The Orient, the great inspiration of perfume

by time news

2023-10-28 07:00:08

Dozens of Damascus rose petals flutter in a glass dome, propelled by the visitor’s breath alone, diffusing their delicate honeyed aroma into the air. The installation, named The Flight of Flowers, is one of the eight olfactory devices imagined by the Magique creative studio for “Parfums d’Orient”, the exhibition of the Institute of the Arab World which is held until March 17, 2024.

The event, organized under the direction of Hanna Boghanim and Agnès Carayon, responsible for collections and exhibitions, allows us to see and feel what we had almost forgotten: since the most distant Antiquity, the Orient is the cradle of perfumery. No other civilization expresses such a taste for smells in every moment of daily life, from the kitchen to the alcove and even sacred places.

This is the first time that oriental perfume has been celebrated in this way, with all the scenographic splendor it deserves. Having waited so long constitutes something of an anomaly if we consider that this style has irrigated the imagination of modern Western perfumery since the beginning of the 20th century.

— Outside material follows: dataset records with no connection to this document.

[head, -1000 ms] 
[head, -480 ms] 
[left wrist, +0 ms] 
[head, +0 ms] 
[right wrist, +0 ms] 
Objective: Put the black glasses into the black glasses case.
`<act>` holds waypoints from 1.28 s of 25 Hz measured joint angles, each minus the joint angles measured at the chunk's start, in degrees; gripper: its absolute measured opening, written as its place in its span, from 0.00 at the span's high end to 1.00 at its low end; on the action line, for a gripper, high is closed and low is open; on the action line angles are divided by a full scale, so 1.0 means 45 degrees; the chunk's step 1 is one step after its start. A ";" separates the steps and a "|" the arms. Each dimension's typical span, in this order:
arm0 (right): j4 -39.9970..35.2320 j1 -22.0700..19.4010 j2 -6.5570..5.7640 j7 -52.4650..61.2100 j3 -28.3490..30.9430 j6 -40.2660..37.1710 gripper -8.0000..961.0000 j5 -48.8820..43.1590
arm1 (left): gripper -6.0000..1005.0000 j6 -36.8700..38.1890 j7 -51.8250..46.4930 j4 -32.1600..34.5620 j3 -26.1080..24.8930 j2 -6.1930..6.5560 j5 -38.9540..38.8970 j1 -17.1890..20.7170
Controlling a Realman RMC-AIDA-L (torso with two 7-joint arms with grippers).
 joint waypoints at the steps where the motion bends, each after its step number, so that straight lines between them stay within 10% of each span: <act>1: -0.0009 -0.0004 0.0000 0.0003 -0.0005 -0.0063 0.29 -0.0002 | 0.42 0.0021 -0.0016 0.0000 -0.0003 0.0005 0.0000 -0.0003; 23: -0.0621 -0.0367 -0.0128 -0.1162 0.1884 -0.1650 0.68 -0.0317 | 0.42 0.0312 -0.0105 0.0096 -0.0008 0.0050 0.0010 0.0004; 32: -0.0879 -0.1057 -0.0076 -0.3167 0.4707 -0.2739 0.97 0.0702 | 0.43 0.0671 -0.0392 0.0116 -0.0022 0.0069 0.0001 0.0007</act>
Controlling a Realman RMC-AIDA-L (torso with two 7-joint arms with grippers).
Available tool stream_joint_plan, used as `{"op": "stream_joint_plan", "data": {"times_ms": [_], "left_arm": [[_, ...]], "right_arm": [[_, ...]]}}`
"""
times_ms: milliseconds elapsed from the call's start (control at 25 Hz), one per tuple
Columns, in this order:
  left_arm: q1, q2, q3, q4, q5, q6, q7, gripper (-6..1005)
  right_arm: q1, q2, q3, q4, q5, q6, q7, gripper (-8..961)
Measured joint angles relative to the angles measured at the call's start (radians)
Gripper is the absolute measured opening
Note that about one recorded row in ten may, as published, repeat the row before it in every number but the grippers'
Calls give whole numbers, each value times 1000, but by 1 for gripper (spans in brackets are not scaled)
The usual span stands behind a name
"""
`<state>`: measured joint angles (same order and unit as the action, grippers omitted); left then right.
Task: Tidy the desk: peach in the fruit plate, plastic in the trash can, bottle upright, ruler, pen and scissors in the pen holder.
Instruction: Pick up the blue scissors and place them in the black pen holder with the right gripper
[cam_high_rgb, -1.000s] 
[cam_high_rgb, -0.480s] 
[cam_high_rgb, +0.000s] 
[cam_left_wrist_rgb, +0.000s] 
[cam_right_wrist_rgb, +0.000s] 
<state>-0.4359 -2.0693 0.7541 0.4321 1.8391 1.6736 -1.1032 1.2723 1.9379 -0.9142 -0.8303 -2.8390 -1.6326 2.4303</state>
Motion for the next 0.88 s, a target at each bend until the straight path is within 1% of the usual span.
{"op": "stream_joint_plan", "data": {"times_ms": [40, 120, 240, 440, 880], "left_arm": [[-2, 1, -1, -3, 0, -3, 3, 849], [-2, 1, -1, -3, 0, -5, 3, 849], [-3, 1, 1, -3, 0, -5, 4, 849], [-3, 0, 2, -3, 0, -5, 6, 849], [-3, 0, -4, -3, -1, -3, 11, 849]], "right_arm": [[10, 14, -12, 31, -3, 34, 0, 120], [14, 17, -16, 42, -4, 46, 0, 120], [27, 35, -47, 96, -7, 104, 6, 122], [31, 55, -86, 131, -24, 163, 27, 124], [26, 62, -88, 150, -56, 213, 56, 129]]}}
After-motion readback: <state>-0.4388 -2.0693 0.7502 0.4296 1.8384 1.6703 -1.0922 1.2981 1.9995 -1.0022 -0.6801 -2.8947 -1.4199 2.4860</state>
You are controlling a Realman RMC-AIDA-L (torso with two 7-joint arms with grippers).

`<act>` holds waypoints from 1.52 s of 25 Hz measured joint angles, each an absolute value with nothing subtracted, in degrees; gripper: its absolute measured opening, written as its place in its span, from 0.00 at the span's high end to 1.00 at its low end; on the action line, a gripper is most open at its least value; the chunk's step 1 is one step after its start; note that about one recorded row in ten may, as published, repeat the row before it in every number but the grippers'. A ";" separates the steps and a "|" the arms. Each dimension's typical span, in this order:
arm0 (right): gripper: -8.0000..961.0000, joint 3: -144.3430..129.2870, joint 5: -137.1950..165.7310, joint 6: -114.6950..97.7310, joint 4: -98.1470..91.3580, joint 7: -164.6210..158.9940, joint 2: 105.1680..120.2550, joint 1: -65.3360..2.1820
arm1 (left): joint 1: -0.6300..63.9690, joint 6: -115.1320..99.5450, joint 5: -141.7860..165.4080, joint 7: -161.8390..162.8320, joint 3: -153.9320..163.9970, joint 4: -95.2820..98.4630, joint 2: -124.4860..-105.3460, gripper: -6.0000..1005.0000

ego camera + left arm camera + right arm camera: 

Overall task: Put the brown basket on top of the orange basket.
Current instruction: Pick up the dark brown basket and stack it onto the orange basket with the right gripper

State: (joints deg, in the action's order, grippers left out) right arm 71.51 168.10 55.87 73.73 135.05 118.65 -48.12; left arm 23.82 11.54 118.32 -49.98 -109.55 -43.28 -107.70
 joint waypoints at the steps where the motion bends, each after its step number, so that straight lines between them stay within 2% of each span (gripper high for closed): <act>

François Coty, the precursor

It is considered that the first so-called oriental perfume was L’Ambre antique by François Coty, created in 1905. Although this timeless masterpiece ceased to be marketed thirty years later, no perfumer or perfume lover still remembers it. have never forgotten. Since then, many classics have drawn from oriental fiction a word, an image, a smell or an entire story: Shalimar (Guerlain), Coco (Chanel), Poison (Dior) or more recently The Lion (Chanel).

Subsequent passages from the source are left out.